TASK DESCRIPTION
In the entries below, every line that contains "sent" must be located and copied.

Records from a dataset:
====

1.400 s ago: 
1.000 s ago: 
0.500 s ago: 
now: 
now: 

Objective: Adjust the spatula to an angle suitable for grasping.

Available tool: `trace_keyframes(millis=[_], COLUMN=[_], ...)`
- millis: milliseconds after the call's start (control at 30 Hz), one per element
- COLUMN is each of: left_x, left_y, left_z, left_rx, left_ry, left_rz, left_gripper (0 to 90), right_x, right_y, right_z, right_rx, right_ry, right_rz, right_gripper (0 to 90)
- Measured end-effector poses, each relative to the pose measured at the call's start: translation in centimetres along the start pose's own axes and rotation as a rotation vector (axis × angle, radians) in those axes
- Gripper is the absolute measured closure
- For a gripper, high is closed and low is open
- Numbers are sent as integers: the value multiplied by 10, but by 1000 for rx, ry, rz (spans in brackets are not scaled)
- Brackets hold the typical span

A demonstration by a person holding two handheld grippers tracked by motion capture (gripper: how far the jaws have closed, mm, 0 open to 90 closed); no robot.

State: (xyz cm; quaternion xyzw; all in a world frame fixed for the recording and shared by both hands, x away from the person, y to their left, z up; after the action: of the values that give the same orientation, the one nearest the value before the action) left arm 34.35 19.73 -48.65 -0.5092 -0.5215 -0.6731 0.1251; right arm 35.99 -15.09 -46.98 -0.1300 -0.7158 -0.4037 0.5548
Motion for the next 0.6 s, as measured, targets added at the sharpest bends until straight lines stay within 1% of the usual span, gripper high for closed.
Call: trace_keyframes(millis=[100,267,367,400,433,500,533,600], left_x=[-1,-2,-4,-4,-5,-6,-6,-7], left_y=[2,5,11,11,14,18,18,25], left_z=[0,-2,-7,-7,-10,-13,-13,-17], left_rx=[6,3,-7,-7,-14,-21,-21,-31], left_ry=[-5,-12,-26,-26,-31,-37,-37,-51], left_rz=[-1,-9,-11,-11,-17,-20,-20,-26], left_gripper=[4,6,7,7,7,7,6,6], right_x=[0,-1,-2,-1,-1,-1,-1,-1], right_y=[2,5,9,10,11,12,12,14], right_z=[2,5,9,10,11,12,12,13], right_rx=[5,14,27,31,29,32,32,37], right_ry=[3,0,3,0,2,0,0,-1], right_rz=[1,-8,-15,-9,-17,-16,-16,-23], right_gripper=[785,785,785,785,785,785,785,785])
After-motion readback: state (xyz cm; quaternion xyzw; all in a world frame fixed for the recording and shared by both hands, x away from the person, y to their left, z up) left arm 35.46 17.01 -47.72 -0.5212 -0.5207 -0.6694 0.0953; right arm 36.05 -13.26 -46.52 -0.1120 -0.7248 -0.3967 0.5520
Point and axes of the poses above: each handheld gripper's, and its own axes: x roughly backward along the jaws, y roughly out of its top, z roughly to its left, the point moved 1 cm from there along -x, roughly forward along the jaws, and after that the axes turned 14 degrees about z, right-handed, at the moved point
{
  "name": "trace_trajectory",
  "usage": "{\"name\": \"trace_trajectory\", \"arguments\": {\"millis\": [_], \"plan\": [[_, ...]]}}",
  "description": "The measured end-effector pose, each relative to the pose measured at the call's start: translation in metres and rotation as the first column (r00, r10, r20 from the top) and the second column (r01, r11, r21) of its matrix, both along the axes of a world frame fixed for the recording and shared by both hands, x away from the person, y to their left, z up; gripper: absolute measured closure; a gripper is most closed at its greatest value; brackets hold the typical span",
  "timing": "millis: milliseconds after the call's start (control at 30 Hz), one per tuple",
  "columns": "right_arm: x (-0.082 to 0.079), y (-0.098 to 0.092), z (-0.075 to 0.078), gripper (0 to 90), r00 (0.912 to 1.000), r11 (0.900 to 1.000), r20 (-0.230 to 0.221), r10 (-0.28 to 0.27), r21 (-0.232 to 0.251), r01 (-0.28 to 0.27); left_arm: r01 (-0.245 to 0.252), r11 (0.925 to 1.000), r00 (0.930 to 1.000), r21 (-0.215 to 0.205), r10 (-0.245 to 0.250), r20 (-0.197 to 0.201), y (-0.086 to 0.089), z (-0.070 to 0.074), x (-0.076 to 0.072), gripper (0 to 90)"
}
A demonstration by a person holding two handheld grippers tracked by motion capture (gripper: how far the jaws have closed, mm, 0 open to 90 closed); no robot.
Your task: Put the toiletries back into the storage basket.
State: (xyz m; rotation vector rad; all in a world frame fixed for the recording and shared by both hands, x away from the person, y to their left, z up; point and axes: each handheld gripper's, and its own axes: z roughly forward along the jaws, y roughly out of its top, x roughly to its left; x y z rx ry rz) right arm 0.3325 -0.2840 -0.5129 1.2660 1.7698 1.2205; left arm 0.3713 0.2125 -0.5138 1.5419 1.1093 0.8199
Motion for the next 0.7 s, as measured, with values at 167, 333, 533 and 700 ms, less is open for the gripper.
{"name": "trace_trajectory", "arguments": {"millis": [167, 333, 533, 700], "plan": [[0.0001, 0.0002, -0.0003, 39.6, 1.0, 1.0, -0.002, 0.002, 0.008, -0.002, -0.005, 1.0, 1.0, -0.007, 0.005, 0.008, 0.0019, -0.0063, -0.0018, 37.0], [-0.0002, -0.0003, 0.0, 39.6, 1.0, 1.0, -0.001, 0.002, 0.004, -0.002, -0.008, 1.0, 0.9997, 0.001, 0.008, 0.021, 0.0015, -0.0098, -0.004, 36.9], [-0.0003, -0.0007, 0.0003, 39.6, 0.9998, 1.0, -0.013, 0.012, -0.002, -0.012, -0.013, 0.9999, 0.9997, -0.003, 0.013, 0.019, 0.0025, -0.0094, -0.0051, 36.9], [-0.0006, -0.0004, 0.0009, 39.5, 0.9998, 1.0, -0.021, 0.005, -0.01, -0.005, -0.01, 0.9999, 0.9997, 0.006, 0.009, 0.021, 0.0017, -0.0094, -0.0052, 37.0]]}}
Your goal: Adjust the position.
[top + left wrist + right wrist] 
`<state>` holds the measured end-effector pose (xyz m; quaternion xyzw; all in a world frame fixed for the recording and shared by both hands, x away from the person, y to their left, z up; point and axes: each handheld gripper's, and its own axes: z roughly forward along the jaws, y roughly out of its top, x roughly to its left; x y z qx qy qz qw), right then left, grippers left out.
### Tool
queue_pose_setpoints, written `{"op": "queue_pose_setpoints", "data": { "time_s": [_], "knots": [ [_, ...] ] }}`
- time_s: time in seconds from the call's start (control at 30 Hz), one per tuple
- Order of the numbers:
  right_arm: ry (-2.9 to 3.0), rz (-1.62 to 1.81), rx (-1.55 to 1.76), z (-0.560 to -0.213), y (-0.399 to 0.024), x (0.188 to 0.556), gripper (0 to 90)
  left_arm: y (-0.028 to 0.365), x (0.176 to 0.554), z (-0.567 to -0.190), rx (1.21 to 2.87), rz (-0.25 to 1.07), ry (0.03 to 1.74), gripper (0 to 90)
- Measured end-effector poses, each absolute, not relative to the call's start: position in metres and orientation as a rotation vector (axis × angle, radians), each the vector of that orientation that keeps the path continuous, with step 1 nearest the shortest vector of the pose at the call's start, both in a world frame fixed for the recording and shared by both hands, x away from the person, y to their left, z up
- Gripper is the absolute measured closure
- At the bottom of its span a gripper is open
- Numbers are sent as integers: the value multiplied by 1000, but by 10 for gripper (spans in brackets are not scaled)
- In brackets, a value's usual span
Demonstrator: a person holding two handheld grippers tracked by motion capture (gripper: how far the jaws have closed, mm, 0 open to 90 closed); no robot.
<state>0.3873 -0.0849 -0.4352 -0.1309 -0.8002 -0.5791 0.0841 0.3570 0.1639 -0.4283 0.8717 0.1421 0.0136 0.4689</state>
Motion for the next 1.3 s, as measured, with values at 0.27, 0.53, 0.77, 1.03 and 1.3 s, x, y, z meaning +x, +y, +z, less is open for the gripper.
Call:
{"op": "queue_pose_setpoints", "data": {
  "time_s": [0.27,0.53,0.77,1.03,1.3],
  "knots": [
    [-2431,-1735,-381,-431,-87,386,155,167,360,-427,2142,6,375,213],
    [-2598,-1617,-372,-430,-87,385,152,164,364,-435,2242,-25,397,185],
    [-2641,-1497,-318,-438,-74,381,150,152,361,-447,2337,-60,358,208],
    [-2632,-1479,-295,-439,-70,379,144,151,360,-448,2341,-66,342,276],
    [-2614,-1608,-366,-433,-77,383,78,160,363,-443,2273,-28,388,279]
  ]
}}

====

RESPONSE AREA
- Numbers are sent as integers: the value multiplied by 10, but by 1000 for rx, ry, rz (spans in brackets are not scaled)
- Numbers are sent as integers: the value multiplied by 1000, but by 10 for gripper (spans in brackets are not scaled)

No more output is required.